In the previous parts of this series I discussed the Soundex and Levenshtein Distance algorithms for phonetic string matching. In this next part of the series I want to introduce the Metaphone algorithm.

Phonetic String Matching with Metaphone
Phonetic String Matching with Metaphone

Metaphone is a phonetic algorithm for indexing words by their English pronunciation. It fundamentally improves on the Soundex algorithm by using information about variations and inconsistencies in English spelling and pronunciation to produce a more accurate encoding, which does a better job of matching words and names which sound similar. As with Soundex, similar sounding words should share the same keys.

How it Works

Metaphone codes use the 16 consonant symbols 0BFHJKLMNPRSTWXY. The ‘0’ represents “th”, ‘X’ represents “sh” or “ch”, and the others represent their usual English pronunciations. The vowels AEIOU are also used, but only at the beginning of the code. This table summarizes most of the rules in the original implementation:

    • Drop duplicate adjacent letters, except for C.
    • If the word begins with ‘KN’, ‘GN’, ‘PN’, ‘AE’, ‘WR’, drop the first letter.
    • Drop ‘B’ if after ‘M’ at the end of the word.
    • ‘C’ transforms to ‘X’ if followed by ‘IA’ or ‘H’ (unless in latter case, it is part of ‘-SCH-‘, in which case it transforms to ‘K’). ‘C’ transforms to ‘S’ if followed by ‘I’, ‘E’, or ‘Y’. Otherwise, ‘C’ transforms to ‘K’.
    • ‘D’ transforms to ‘J’ if followed by ‘GE’, ‘GY’, or ‘GI’. Otherwise, ‘D’ transforms to ‘T’.
    • Drop ‘G’ if followed by ‘H’ and ‘H’ is not at the end or before a vowel.
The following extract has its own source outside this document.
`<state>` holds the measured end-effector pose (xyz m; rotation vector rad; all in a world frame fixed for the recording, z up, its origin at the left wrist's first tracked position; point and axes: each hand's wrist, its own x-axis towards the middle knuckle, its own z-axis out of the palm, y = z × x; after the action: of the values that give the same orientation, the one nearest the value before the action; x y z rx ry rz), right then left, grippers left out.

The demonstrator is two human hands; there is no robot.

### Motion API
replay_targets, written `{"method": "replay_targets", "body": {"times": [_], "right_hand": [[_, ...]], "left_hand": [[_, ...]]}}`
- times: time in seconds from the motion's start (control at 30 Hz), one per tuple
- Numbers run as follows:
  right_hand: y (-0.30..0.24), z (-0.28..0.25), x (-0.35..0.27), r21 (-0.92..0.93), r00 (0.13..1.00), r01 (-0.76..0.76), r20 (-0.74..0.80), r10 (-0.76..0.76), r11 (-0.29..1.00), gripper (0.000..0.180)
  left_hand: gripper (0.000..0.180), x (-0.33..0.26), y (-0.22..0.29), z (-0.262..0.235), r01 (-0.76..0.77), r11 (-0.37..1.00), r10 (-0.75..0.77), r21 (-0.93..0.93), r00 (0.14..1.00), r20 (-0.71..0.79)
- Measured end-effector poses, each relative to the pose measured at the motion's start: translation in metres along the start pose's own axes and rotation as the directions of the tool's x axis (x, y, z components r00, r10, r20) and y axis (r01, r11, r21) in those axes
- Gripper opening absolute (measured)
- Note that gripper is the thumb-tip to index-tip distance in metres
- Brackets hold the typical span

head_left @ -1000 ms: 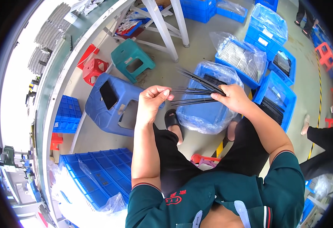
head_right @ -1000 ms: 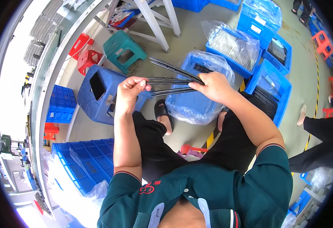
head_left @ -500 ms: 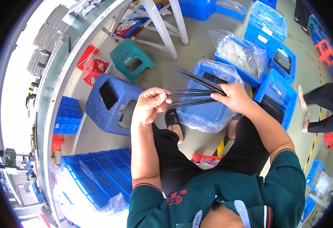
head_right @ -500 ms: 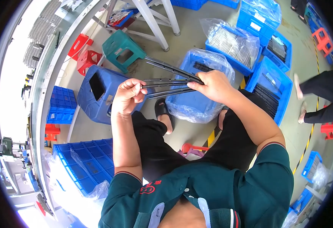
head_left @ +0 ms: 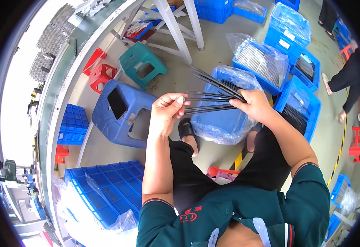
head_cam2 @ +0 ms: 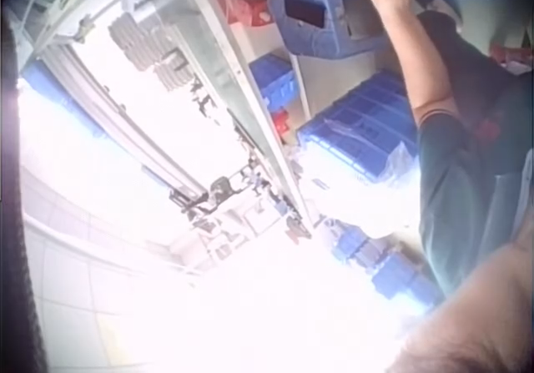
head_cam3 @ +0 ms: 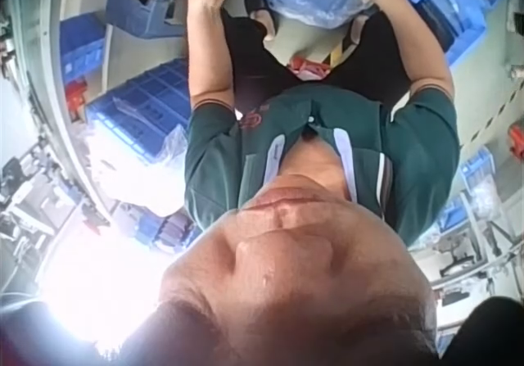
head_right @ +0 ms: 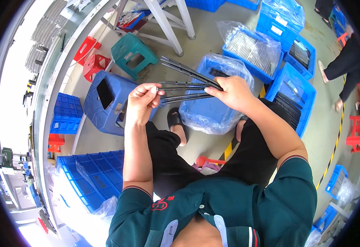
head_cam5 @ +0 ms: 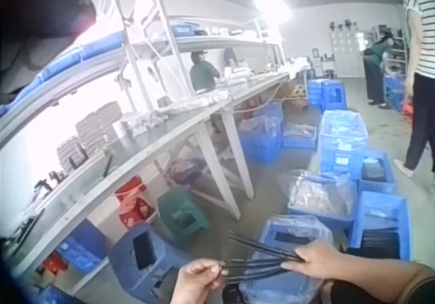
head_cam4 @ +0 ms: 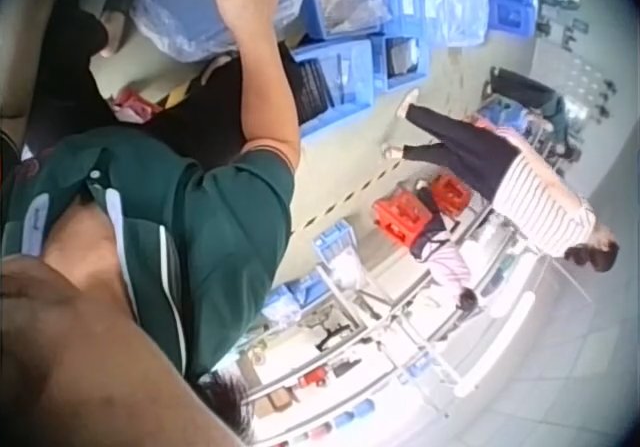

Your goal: Sort and pack thin black rods into plastic containers in a workshop setting.

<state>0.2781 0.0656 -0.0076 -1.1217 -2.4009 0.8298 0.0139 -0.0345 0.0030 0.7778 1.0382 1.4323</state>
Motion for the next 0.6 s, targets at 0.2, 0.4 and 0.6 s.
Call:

Drop ‘G’ if followed by ‘N’ or ‘NED’ and is at the end.
    • ‘G’ transforms to ‘J’ if before ‘I’, ‘E’, or ‘Y’, and it is not in ‘GG’. Otherwise, ‘G’ transforms to ‘K’.
    • Drop ‘H’ if after vowel and not before a vowel.
    • ‘CK’ transforms to ‘K’.
    • ‘PH’ transforms to ‘F’.
    • ‘Q’ transforms to ‘K’.
    • ‘S’ transforms to ‘X’ if followed by ‘H’, ‘IO’, or ‘IA’.
    • ‘T’ transforms to ‘X’ if followed by ‘IA’ or ‘IO’. ‘TH’ transforms to ‘0’. Drop ‘T’ if followed by ‘CH’.
    • ‘V’ transforms to ‘F’.
    • ‘WH’ transforms to ‘W’ if at the beginning. Drop ‘W’ if not followed by a vowel.
    • ‘X’ transforms to ‘S’ if at the beginning. Otherwise, ‘X’ transforms to ‘KS’.
    • Drop ‘Y’ if not followed by a vowel.
    • ‘Z’ transforms to ‘S’.
    • Drop all vowels unless it is the beginning.

The original Metaphone algorithm contained many errors and was superseded by Double Metaphone, and in turn Double Metaphone and original Metaphone were superseded by Metaphone 3, which corrects thousands of miscodings that will be produced by the first two versions.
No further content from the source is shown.